Problem to solve: From the records that follow, copy every line in which "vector" appears.

Given data:

* * *

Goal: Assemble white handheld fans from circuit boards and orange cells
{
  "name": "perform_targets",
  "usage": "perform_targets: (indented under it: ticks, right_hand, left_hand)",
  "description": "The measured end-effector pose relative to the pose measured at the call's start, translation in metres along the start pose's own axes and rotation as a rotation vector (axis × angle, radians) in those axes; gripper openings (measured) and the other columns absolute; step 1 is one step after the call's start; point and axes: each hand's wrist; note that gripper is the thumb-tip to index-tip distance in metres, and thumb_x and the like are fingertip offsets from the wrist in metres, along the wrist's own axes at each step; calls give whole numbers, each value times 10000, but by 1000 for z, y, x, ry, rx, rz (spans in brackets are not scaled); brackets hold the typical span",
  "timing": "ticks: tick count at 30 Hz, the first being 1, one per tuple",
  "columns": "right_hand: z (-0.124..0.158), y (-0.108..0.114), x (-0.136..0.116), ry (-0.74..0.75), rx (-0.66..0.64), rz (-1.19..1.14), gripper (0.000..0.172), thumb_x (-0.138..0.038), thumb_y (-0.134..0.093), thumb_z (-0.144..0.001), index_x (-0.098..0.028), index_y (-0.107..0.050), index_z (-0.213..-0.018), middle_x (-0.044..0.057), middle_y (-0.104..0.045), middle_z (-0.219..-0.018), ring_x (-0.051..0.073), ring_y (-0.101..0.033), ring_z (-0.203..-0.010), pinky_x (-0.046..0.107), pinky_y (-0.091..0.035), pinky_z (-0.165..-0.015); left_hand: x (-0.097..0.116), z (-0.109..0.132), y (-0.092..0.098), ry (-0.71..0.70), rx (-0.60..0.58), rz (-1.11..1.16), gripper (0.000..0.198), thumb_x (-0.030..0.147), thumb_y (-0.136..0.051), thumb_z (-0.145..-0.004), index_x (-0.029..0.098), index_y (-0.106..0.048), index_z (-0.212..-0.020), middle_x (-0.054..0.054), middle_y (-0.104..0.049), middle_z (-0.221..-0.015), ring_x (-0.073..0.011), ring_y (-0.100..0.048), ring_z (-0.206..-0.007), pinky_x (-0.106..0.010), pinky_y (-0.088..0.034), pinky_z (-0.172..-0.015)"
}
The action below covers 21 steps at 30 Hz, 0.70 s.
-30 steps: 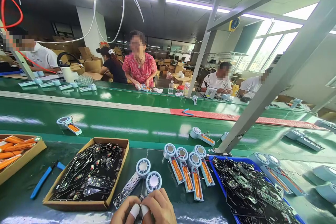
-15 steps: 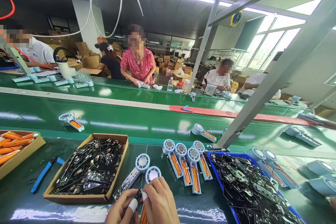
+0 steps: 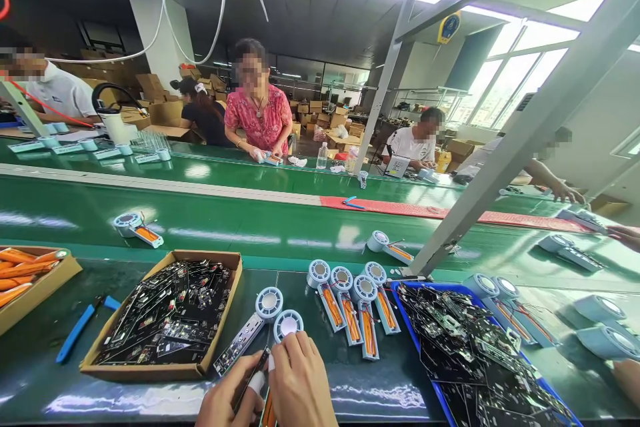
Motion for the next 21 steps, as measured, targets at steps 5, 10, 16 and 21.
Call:
perform_targets:
  ticks: [5,10,16,21]
  right_hand:
    - [-2,0,2,-29,-27,-52,238,11,-490,-786,-211,-543,-850,48,-577,-843,225,-530,-748,343,-441,-667]
    - [-3,7,5,-79,-23,-170,217,-15,-503,-824,-225,-527,-872,29,-584,-855,208,-541,-758,314,-431,-656]
    - [-2,6,0,-15,-16,90,244,9,-528,-701,-221,-512,-782,41,-578,-798,230,-531,-706,344,-404,-629]
    - [-3,5,-1,-106,18,-87,249,4,-554,-744,-233,-523,-817,7,-592,-798,198,-549,-717,298,-407,-625]
  left_hand:
    - [16,-2,5,-18,-30,-63,394,493,-518,-886,234,-700,-1121,-10,-680,-621,-168,-604,-500,-214,-502,-500]
    - [23,-4,9,-19,-62,-16,399,517,-526,-885,230,-704,-1099,-14,-699,-668,-151,-599,-524,-194,-499,-495]
    - [23,-5,7,86,-64,121,440,557,-612,-823,207,-703,-1074,-6,-687,-679,-134,-581,-508,-190,-443,-419]
    - [23,-5,0,223,0,392,629,703,-699,-680,181,-682,-1032,-62,-753,-900,-113,-590,-486,-202,-421,-388]
Point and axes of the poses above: each hand's wrist, its own z-axis away from the middle knuckle, its own y-axis out of the back of the hand, x = y × z
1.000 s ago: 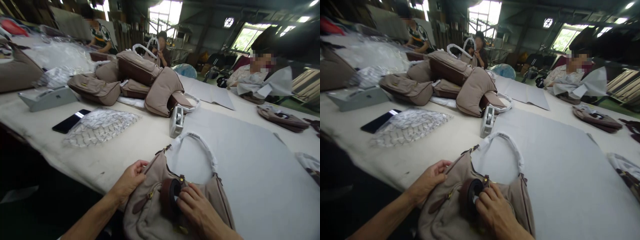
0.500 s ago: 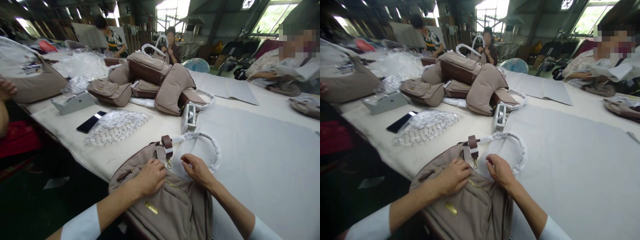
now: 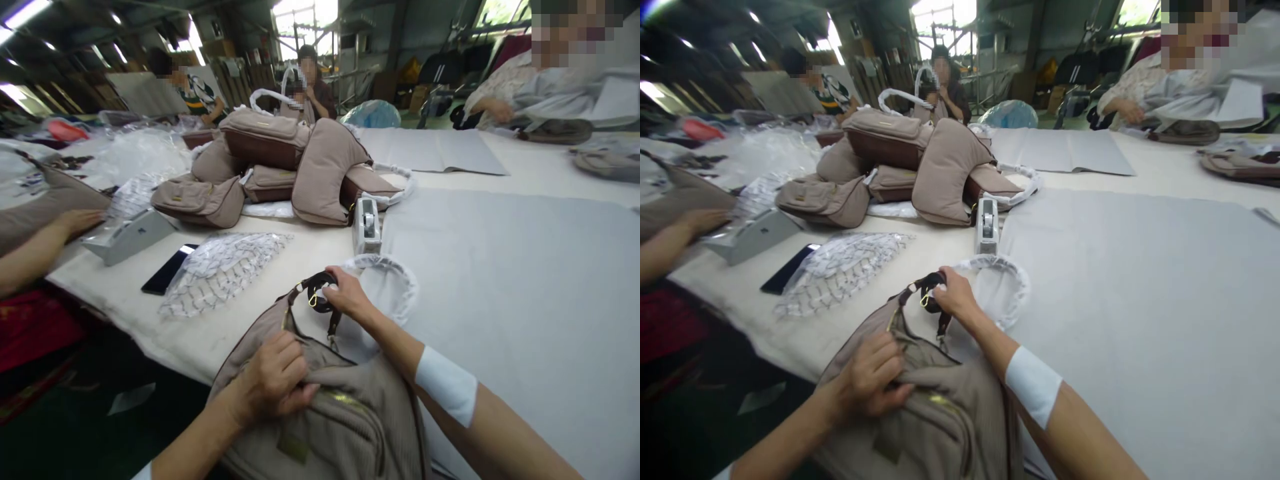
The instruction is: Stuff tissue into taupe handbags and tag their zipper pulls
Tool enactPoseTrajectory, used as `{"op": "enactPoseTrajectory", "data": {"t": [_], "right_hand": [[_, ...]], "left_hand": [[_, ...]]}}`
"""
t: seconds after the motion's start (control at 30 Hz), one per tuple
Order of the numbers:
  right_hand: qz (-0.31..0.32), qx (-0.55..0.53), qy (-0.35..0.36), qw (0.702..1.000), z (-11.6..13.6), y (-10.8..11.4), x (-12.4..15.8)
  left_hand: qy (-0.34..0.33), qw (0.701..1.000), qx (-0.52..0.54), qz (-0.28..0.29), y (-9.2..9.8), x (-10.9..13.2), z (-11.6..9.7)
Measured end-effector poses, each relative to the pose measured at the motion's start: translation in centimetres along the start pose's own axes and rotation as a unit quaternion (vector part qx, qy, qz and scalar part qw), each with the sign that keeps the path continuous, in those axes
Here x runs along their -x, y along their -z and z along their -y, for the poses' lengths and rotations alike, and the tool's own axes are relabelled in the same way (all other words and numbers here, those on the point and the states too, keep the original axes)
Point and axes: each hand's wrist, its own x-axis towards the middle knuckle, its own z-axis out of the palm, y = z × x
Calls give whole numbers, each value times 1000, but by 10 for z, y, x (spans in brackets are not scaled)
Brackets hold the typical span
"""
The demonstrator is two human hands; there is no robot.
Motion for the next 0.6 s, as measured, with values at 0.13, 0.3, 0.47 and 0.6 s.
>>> {"op": "enactPoseTrajectory", "data": {"t": [0.13, 0.3, 0.47, 0.6], "right_hand": [[32, 2, -23, 999, -25, 3, 19], [39, 38, -5, 999, -23, -4, 39], [18, 48, 11, 999, -17, -9, 44], [-26, 47, 164, 985, -20, -10, 61]], "left_hand": [[10, 993, 38, -110, 30, 24, 8], [67, 996, 25, -55, 29, 35, 11], [56, 997, -1, 49, -5, 56, -4], [48, 998, 13, -28, 3, 72, -8]]}}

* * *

Answer space:
  "description": "The measured end-effector pose relative to the pose measured at the call's start, translation in metres along the start pose's own axes and rotation as a rotation vector (axis × angle, radians) in those axes; gripper openings (measured) and the other columns absolute; step 1 is one step after the call's start; point and axes: each hand's wrist; note that gripper is the thumb-tip to index-tip distance in metres, and thumb_x and the like are fingertip offsets from the wrist in metres, along the wrist's own axes at each step; calls give whole numbers, each value times 10000, but by 1000 for z, y, x, ry, rx, rz (spans in brackets are not scaled); brackets hold the typical span",
Measured end-effector poses, each relative to the pose measured at the motion's start: translation in centimetres along the start pose's own axes and rotation as a unit quaternion (vector part qx, qy, qz and scalar part qw), each with the sign that keeps the path continuous, in those axes

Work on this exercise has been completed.